The Switch is slowly but surely becoming one of the best available entertainment systems for multiplayer fun. The eShop is positively bursting at the seams with great co-op adventures and games that focus on simple, pick-up-and-play action for multiple players to enjoy. Party Golf is one of the latest titles to jump on board, hoping to find its way into your living room and give you a good laugh in the process. Does it succeed? Let’s take a look.

The entire game focuses around one extremely simple concept and, as you might expect from the title, that is to get the ball into a hole. Despite the initial simplicity, though, Party Golf has actually been designed really well; it takes that very basic aspect of golf and evolves it into something slightly different. In normal gameplay, four players (human or AI) will all be competing to reach the hole first and scores are given at the end of each round (reflecting how quickly each player managed to get to the goal). If anyone doesn’t make it to the goal before the round ends, scores are then dished out based on how far away from the hole they finished.

Unlike real golf, though, everyone is in a mad rush to fire their ball across the screen at the same time; balls collide in the air, power-ups can enable you to mess with nearby players, and there is a general sense of madness in every round. The game is perfectly functional as a solo experience but, like most party games, it is definitely enjoyed best with friends. Having multiple players sit around the TV, yelling at each other for knocking their ball off the stage as they were about to execute a perfect hole-in-one, is perhaps the game’s most enjoyable aspect and that cannot be replicated when playing alone. There is a rather nice solo player mode available, though, which we’ll get to a little later on.

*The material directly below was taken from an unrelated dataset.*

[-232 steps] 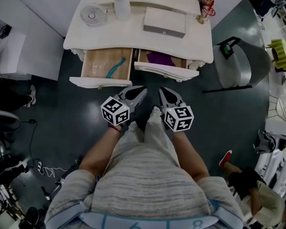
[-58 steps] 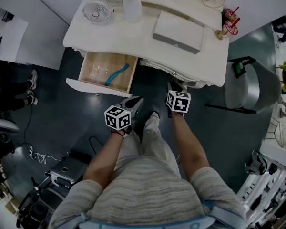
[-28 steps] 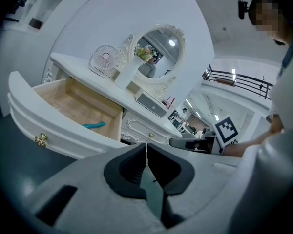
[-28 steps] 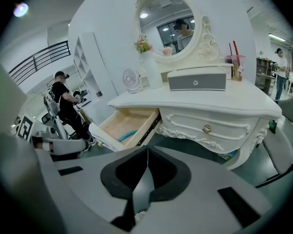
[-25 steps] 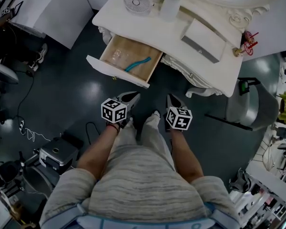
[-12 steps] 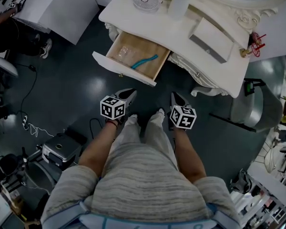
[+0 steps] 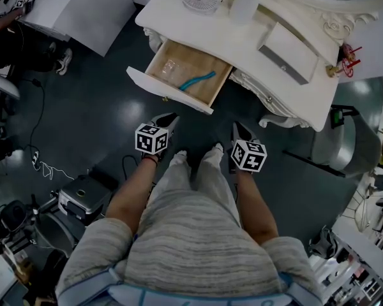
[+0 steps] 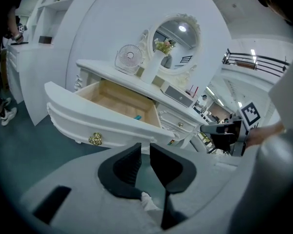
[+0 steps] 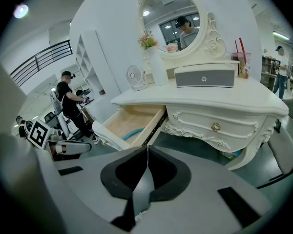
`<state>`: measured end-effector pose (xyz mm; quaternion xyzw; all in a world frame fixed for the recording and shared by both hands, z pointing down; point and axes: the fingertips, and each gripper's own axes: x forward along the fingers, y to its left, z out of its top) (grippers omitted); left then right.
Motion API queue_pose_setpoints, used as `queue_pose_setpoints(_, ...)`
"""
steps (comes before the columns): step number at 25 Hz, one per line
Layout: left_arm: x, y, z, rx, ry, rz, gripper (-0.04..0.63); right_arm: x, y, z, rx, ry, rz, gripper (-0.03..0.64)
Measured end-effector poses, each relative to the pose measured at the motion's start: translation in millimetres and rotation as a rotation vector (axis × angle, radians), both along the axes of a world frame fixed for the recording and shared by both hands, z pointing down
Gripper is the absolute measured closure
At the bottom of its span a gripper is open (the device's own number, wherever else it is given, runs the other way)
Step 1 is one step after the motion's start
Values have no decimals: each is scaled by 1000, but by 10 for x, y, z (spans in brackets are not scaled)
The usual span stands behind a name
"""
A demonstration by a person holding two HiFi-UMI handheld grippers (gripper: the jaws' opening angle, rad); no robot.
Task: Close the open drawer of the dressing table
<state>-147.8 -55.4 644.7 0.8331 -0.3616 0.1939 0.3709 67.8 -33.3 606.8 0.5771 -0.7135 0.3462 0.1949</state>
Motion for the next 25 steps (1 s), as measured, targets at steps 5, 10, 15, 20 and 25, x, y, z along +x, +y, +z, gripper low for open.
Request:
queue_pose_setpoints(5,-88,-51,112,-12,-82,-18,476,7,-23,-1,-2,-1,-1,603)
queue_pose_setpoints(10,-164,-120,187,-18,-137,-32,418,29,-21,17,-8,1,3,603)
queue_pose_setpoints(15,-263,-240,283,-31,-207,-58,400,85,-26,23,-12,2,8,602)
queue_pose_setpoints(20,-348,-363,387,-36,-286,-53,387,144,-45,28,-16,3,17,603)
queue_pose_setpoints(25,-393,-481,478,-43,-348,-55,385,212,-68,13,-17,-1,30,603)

Before that, let’s take a look at the main, multiplayer experience. The game boasts of having “over 100” modes available to play and this is (sort of) correct. The default mode is where you’ll definitely want to begin; players compete through as many rounds as necessary (you win by leading the table with 500 or more points and then winning another round) and everything is left at its standard settings. These other modes are basically the same fundamental idea but with different varieties on a whole host of parameters. As an example, the second available mode (called ‘Fruit Salad’) gives a random ball shape and size to each player which changes each round. These can be hilarious too – at one point our team of four were flinging around rubber ducks, bananas, a sand-timer, and a ridiculously over-sized brick that caused issues for everyone.

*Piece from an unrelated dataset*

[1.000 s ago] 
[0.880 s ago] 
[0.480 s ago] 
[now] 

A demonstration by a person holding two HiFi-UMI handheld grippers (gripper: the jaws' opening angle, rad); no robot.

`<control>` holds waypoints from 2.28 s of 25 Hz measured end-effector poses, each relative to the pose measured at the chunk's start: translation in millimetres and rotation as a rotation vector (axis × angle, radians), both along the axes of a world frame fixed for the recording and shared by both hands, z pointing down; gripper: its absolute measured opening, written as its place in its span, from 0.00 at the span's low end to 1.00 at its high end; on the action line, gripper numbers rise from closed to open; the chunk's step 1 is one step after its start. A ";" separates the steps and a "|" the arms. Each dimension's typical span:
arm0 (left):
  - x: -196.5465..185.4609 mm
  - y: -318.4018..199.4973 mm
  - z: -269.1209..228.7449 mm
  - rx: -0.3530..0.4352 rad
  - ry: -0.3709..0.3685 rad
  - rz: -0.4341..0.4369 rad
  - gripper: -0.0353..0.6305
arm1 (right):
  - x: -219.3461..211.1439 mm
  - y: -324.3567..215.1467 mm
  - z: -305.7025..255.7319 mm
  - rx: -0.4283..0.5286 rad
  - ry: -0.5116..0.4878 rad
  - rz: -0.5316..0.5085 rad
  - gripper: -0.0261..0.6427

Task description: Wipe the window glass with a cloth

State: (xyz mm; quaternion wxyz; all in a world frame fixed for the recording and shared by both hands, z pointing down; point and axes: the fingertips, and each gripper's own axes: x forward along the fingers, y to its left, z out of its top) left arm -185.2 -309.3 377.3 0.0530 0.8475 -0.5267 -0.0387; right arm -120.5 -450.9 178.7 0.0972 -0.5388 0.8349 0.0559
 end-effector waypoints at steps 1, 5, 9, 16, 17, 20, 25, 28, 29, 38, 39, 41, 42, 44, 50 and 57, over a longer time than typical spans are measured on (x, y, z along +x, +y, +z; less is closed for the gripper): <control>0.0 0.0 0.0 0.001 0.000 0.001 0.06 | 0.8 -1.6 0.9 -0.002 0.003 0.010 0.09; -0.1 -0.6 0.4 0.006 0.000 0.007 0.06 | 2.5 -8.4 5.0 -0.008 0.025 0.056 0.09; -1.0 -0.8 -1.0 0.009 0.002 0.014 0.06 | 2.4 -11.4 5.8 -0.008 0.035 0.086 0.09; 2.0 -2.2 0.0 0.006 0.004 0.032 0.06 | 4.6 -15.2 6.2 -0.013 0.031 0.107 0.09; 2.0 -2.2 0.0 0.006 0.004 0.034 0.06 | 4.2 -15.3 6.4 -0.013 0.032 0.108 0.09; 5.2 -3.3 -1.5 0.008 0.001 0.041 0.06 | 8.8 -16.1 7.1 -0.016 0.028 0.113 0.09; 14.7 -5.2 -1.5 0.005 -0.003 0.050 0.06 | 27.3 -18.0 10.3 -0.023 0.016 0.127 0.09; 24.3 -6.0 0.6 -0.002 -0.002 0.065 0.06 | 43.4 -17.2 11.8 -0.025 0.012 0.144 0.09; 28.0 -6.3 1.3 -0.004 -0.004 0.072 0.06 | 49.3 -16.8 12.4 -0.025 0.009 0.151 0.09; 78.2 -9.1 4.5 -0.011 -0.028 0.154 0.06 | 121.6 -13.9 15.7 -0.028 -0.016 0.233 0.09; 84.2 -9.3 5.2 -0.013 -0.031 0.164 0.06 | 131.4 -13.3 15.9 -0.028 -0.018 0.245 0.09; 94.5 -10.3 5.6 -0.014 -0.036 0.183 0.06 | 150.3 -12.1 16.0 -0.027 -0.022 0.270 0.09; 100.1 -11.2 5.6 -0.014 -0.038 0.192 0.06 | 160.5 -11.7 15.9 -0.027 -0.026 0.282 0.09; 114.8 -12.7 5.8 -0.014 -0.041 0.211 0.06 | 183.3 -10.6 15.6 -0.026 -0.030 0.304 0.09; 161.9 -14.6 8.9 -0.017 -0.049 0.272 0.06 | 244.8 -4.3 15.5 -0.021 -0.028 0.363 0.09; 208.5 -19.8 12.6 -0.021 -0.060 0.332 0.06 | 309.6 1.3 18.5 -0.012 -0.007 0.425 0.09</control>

Some of these modes are great fun – one example has you playing in the dark, forcing you to locate the hole by illuminating sections of the screen with your ball’s flight path; unfortunately, though, others aren’t quite as strong. One particular level (which is actually great when played by four human players) is let down in single player thanks to the AI not understanding the specific task. In ‘Checking In’, you must hit a number of checkpoints before trying to sink your ball; the AI don’t try to do this, though – instead just flinging themselves right at the goal. This means that you will win every single round (as long as you complete the task) which eliminates the fun of competition.

Perhaps the game’s crowing jewel, though, is its ‘Custom Game’ mode. Here, you can make your own game modes by changing all of the parameters however you see fit. The options are truly staggering – you can change how balls are sized and shaped, their spin and bounce capabilities, the shape of the terrain, the scoring system, where tee-offs and holes are located, whether you want to put water on the course or not, whether or not to include a voting system which will allow players to change parameters between each round, specific rules to shots, how the camera works, how the aiming works, environmental factors, and so on. If we kept going we’d need to start a new website called 'Party Golf Life' just to have enough room for all the information – it is a very impressive feature indeed.

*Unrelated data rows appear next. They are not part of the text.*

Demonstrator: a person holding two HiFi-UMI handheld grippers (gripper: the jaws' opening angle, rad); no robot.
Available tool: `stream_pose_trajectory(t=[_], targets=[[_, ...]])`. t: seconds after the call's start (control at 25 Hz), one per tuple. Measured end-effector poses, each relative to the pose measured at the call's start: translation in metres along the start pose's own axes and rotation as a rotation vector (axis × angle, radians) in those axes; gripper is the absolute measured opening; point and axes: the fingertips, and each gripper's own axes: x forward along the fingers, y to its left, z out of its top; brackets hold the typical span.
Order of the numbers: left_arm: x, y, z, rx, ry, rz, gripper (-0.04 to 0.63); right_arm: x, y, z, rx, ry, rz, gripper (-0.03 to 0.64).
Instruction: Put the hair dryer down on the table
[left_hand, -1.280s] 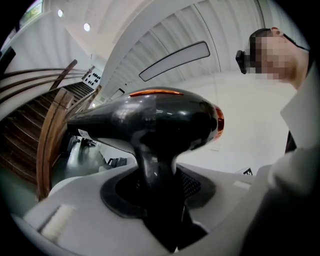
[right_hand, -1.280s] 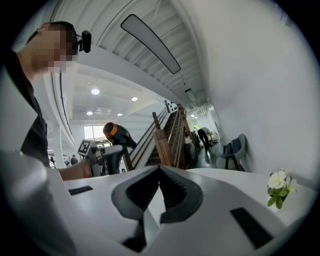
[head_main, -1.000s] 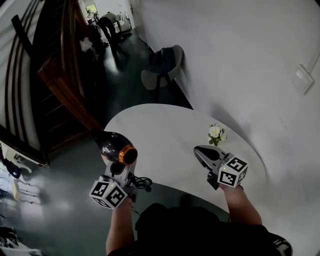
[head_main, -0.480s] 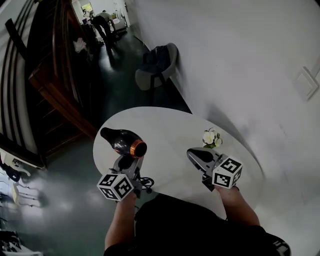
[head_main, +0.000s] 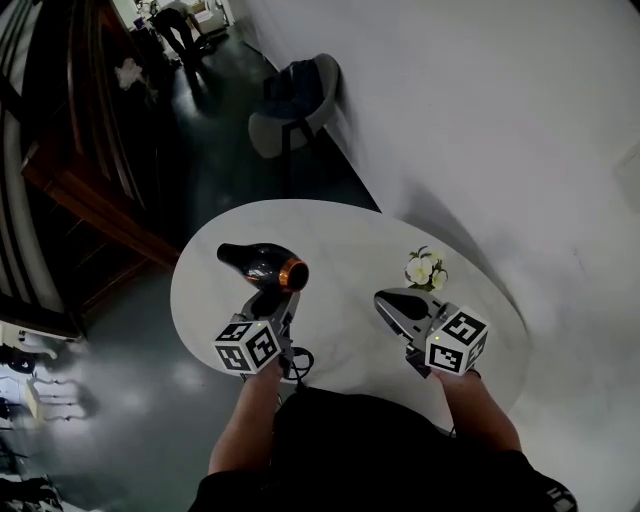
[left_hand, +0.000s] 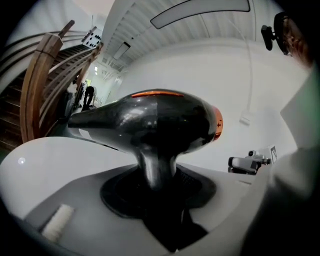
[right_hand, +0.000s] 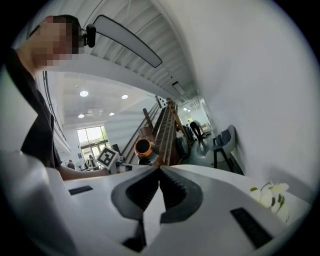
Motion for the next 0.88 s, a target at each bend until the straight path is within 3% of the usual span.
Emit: stream_pose_trajectory(t=[0.56, 0.88], targets=[[0.111, 0.039, -0.048, -0.072, 0.270, -0.029, 0.172, -0.001, -0.038, -0.027, 0.105, 0.042, -0.100, 0.012], [0.144, 0.039, -0.058, -0.097, 0.321, -0.064, 0.172, 0.005, -0.041, -0.051, 0.116, 0.095, -0.094, 0.011]])
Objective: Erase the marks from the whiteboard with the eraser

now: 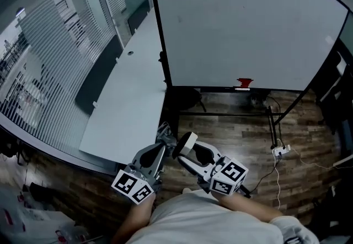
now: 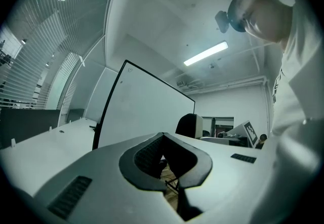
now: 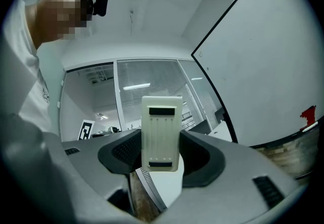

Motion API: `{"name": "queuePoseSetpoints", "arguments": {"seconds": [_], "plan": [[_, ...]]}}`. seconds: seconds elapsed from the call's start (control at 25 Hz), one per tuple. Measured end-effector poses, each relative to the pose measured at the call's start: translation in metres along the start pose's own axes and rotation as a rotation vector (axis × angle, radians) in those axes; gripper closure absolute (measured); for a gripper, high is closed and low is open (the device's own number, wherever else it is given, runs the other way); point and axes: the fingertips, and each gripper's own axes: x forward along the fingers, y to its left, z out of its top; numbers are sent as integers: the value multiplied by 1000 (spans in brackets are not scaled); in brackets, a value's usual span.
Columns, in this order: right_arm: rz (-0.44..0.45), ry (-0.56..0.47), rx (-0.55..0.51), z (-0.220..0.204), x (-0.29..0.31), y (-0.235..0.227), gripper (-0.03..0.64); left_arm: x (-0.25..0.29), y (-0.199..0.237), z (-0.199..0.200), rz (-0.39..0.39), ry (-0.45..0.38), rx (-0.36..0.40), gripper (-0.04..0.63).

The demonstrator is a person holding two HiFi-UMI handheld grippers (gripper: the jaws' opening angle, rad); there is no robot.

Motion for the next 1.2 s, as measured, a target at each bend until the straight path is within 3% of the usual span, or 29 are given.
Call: {"name": "queuePoseSetpoints", "arguments": {"seconds": [0.72,1.2], "plan": [[32,37,12,2,38,-45,374,29,56,6,63,2,-9,589],[49,41,16,33,69,-148,374,125,107,12,98,2,15,589]]}}
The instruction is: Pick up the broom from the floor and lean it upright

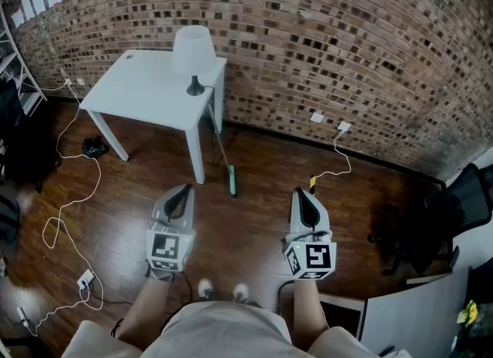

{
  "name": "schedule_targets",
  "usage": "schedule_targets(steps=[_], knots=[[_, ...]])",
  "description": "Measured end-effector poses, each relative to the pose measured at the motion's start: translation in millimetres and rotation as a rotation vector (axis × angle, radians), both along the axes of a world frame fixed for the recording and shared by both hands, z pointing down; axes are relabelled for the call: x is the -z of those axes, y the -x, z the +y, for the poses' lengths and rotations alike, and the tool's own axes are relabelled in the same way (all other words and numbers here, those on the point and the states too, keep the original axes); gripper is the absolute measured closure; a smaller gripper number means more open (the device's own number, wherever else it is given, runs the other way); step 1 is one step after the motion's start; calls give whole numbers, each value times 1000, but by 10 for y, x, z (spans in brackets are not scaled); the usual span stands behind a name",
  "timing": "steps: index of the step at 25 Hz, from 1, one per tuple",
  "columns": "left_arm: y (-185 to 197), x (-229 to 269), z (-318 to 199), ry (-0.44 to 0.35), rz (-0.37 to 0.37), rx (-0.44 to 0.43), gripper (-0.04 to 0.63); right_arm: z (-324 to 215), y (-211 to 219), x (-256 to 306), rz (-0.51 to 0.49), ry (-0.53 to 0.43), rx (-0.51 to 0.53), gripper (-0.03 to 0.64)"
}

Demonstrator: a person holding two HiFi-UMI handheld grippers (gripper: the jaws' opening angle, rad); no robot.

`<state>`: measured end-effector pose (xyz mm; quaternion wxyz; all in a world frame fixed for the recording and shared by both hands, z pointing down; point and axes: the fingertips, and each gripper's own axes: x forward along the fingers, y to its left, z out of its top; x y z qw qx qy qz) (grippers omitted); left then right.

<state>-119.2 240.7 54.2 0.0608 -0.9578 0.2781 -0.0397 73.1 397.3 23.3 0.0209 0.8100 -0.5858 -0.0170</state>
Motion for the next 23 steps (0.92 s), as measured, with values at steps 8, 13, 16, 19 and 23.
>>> schedule_targets(steps=[8,13,16,19,23], knots=[[41,32,72,-12,0,-4,594,49,71,22,0,-2,11,606],[17,36,131,-14,-2,-9,594,86,67,43,3,0,13,606],[6,26,164,-12,-6,-11,594,117,51,22,-4,-3,9,606],[3,20,193,-14,-11,-11,594,159,39,-9,-12,-9,5,606],[22,21,220,-12,-10,-7,594,201,47,-9,-12,-5,3,606]])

The solo player mode, which we touched upon earlier, is made up of a series of trials. These trials have you trying to sink the ball over a set amount of rounds with restrictions in place such as limits to the amount of shots or time you have. They are surprisingly challenging too – often even the slightest mistake has the potential to cost you the victory. Considering the game has such a multiplayer-heavy focus (you can actually play with eight players locally if you have enough Joy-Con controllers to share), this feature has a surprising amount of content.

For some, despite the amazing generosity offered in the customisation of the game’s settings, the game will likely work best in short bursts. We’d argue that the variety of ways to play (just about) justify the game’s cost but, essentially, you would have to enjoy the core ‘party-type’ gameplay to get the most out of this title. There are also a couple of little factors such as a temperamental loading screen and framerate drops (especially when playing with eight players) which stop the game from being perfect but, ultimately, it does its job rather nicely on the whole and there is an awful lot of fun to be had in the right company.

Conclusion

To answer our initial question of whether or not Party Golf can successfully join the eShop’s masterful collection of multiplayer goodness: quite simply, yes. The amount of customisation options are mind-blowing and essentially allow you to make the game be whatever you want it to be. The asking price at launch feels just a tad steep (a bit more polish and a slightly higher level of presentation wouldn’t go amiss) but, with the right friends around you, you’ll be having so much fun laughing at each other’s mistakes that you’ll hardly care.